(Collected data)
=== Begin Enclosure ===

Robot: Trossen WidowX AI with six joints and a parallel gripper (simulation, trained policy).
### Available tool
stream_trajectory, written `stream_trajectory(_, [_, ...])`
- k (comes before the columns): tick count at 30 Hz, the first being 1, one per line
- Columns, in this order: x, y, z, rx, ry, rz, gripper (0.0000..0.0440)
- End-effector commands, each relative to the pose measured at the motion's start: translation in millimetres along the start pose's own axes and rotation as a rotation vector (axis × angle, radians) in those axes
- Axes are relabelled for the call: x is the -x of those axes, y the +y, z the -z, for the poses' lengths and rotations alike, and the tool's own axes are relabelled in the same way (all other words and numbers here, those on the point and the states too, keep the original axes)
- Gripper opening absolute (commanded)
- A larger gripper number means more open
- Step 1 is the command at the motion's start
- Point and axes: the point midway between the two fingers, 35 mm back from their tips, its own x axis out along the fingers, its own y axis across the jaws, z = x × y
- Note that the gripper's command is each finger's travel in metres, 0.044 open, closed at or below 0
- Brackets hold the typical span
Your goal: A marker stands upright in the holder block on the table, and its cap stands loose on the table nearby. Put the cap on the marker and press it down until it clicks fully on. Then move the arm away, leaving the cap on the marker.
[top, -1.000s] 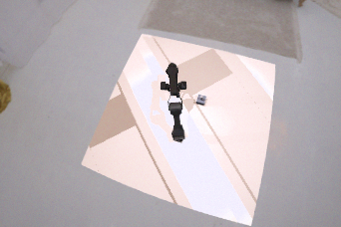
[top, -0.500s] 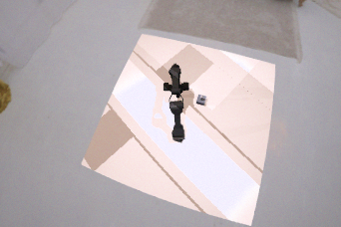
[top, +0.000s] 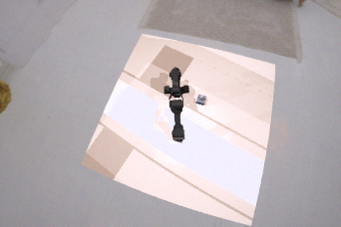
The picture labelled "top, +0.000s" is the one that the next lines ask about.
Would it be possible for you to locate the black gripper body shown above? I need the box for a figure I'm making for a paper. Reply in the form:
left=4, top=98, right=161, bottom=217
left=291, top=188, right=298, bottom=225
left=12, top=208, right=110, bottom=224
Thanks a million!
left=164, top=85, right=189, bottom=94

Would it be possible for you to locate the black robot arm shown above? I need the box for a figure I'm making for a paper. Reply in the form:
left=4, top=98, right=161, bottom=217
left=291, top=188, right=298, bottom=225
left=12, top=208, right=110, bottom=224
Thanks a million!
left=169, top=67, right=185, bottom=143

=== End Enclosure ===

For each record above, write out every line exactly and skip the pictures.

◆ THE COMPLETED TASK ◆
Robot: Trossen WidowX AI with six joints and a parallel gripper (simulation, trained policy).
### Available tool
stream_trajectory, written `stream_trajectory(_, [_, ...])`
- k (comes before the columns): tick count at 30 Hz, the first being 1, one per line
- Columns, in this order: x, y, z, rx, ry, rz, gripper (0.0000..0.0440)
- End-effector commands, each relative to the pose measured at the motion's start: translation in millimetres along the start pose's own axes and rotation as a rotation vector (axis × angle, radians) in those axes
- Axes are relabelled for the call: x is the -x of those axes, y the +y, z the -z, for the poses' lengths and rotations alike, and the tool's own axes are relabelled in the same way (all other words and numbers here, those on the point and the states too, keep the original axes)
- Gripper opening absolute (commanded)
- A larger gripper number means more open
- Step 1 is the command at the motion's start
- Point and axes: the point midway between the two fingers, 35 mm back from their tips, its own x axis out along the fingers, its own y axis across the jaws, z = x × y
- Note that the gripper's command is each finger's travel in metres, 0.044 open, closed at or below 0
- Brackets hold the typical span
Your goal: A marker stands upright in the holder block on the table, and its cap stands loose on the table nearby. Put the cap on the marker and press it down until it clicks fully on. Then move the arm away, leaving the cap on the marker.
[top, -1.000s] 
[top, -0.500s] 
[top, +0.000s] 
The picture labelled "top, +0.000s" is the one that the next lines ask about.
Would it be possible for you to locate the black gripper body shown above? I need the box for a figure I'm making for a paper. Reply in the form:
left=4, top=98, right=161, bottom=217
left=291, top=188, right=298, bottom=225
left=12, top=208, right=110, bottom=224
Thanks a million!
left=164, top=85, right=189, bottom=94

Would it be possible for you to locate the black robot arm shown above? I need the box for a figure I'm making for a paper. Reply in the form:
left=4, top=98, right=161, bottom=217
left=291, top=188, right=298, bottom=225
left=12, top=208, right=110, bottom=224
Thanks a million!
left=169, top=67, right=185, bottom=143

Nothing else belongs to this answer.